Our results show that it is unlikely that the fungus utilizes diuron as a carbon and/or nitrogen source, since growth was not stimulated by diuron addition even at the lowest levels of glucose and NH4Cl where diuron C and N would otherwise contribute significantly to biomass quantity. On the contrary our results showed that Mortierella sp. LEJ701 required an additional carbon and nitrogen source to be able to degrade diuron. Likewise, Rønhede et al. (2005) found that isoproturon did not serve as an energy or nutrient source for the fungi used in their experiment. In contrast, Kulshrestha and Kumari (2011) found that an Acremonium strain could utilize the organophosphate chlorpyrifos as a source of both carbon and nitrogen. Since the Mortierella strain cannot utilize diuron as a N or C source it seems plausible, that the degradation process is co-metabolic mediated by enzymes excreted by the fungus during growth leading to successive demethylation through the metabolite DCPMDU.

The degradation rate was fastest in the medium with high glucose and NH4Cl with a C/N ratio of 7.6:1. In comparison, Teng et al. (2010) found that bioremediation of PAH contaminated soil was most efficient at a C/N ratio of 10:1. Since soil organic matter has a C/N ratio of 10:1 (Robertson and Groffman 2007) bioremediation of diuron is possible in soils without addition of further C and N sources.
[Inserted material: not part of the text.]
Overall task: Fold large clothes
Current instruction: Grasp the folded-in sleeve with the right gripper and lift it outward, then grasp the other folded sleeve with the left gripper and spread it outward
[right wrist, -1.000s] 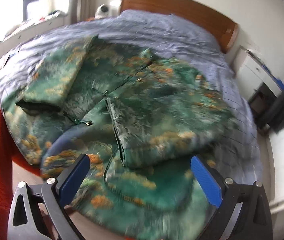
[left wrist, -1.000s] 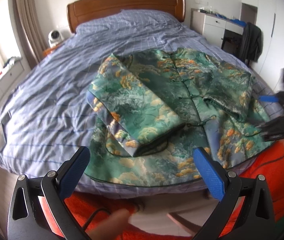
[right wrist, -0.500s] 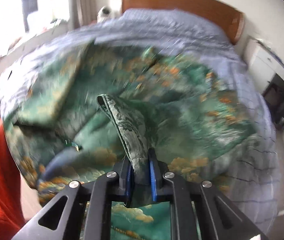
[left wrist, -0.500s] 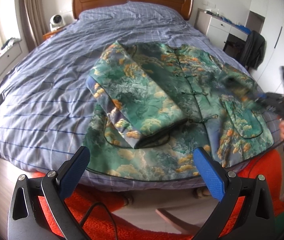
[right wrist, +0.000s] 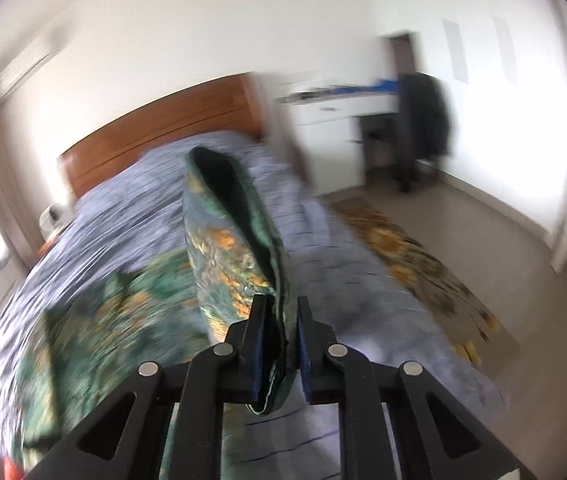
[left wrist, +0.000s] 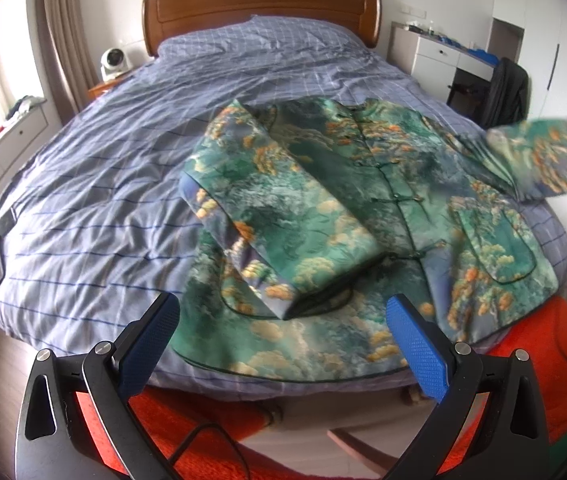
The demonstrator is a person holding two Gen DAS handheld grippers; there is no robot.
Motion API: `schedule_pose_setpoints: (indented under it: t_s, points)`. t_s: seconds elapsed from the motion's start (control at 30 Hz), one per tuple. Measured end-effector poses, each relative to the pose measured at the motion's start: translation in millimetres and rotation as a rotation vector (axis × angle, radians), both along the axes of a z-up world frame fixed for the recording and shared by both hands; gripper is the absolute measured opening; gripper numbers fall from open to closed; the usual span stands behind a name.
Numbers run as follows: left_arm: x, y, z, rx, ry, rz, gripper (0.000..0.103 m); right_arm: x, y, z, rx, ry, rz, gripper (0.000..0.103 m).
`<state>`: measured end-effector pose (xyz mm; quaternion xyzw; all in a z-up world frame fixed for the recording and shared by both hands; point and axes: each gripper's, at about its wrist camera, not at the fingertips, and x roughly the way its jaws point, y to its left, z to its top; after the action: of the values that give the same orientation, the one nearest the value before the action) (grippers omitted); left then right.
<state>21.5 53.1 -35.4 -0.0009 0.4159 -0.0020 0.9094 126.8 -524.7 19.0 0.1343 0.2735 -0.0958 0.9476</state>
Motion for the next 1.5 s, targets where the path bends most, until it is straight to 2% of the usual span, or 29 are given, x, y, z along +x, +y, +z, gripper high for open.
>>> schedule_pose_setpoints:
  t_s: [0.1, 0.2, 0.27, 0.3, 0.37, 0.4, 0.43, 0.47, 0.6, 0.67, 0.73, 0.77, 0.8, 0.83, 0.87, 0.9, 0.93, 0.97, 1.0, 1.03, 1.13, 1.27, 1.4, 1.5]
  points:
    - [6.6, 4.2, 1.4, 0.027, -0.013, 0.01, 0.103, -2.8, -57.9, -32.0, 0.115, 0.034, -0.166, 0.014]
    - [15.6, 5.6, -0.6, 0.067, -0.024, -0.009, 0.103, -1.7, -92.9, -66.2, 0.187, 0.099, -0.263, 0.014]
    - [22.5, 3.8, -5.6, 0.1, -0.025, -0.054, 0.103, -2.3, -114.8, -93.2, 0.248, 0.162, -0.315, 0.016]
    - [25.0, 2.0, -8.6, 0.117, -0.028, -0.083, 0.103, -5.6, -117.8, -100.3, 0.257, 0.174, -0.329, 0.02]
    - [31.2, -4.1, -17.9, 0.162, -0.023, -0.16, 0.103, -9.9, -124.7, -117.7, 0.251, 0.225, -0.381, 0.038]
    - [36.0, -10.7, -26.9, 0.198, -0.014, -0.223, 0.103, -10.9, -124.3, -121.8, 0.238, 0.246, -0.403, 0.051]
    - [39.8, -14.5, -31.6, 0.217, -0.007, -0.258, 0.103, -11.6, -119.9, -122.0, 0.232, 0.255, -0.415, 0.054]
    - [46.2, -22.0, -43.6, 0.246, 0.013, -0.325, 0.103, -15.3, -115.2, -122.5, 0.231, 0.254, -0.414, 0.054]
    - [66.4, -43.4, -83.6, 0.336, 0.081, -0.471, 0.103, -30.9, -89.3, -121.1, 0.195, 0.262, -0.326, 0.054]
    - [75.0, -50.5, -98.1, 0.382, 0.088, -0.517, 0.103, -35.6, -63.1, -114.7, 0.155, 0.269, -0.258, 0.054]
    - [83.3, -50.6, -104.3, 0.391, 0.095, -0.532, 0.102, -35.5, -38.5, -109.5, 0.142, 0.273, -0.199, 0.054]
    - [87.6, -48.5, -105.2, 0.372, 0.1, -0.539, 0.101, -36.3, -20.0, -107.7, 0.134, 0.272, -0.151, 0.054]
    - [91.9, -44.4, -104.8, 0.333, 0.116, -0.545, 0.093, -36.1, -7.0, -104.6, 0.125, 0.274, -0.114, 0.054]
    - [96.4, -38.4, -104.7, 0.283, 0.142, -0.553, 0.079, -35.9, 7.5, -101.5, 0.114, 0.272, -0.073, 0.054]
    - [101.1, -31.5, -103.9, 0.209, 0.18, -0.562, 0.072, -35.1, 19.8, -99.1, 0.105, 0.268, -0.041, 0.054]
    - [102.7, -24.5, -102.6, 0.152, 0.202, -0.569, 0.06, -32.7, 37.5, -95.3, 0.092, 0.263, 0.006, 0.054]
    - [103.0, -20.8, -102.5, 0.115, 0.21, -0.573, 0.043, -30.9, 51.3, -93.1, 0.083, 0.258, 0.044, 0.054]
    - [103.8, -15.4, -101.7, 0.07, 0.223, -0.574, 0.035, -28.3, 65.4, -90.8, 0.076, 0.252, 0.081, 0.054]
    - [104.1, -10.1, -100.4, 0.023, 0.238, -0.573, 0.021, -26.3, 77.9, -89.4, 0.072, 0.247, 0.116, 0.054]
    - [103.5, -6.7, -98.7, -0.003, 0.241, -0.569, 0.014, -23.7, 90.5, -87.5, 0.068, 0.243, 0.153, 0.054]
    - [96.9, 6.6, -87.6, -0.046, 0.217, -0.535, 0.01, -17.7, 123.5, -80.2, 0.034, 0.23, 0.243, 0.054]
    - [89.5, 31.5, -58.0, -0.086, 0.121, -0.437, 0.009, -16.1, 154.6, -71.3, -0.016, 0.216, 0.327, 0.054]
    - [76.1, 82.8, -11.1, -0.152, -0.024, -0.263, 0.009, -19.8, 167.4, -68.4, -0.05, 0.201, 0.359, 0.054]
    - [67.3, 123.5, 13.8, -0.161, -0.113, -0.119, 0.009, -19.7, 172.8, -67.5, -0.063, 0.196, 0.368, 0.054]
In addition, we found that diuron degradation occurred even at C/N ratios of 0.8:1 and 190:1 in the intermediate C and N medium, respectively.

We did not detect a decrease in fungal biomass quantity in treatments with diuron (Table 2). This is in contrast to Vroumsia et al. (1996) who reported a minor growth inhibition of Rhizoctonia solani exposed to a four times higher diuron concentration. However, we did observe an altered morphology of the fungal pellets during the experiment. The growth response characterized by long hyphal outgrowths from the pellet is often a response to stress e.g. toxic or lack of nutrients (Fomina et al. 2003). Toxicity of diuron or its metabolites towards the fungus can therefore not be excluded, and the co-metabolic degradation process could be a detoxification mechanism.

Ecotoxicity studies by Tixier et al. (2000) have shown that the metabolites DCPU and DCPMU are three times more toxic than diuron. It is consequently of concern that the degradation of diuron by common soil fungi leads to accumulation of these compounds (see Fig. 2). We have no information on the toxicity of the new metabolite since only small amounts could be synthesized, but seen in a regulatory context all these metabolites should be included in monitoring programs as well as in approval of pesticides on the basis of their toxicity and potential accumulation in the environment.

In conclusion, we have shed light on the diversity of diuron degradation potential between Mortierella strains. Also we have shown that diuron degradation by Mortierella is a co-metabolic process resulting in accumulation of its metabolites. Further research should include degradation of these metabolites. We suggest a possible way of achieving fast diuron degradation beyond these intermediate metabolites could be by developing consortia incorporating both fungal and bacterial strains.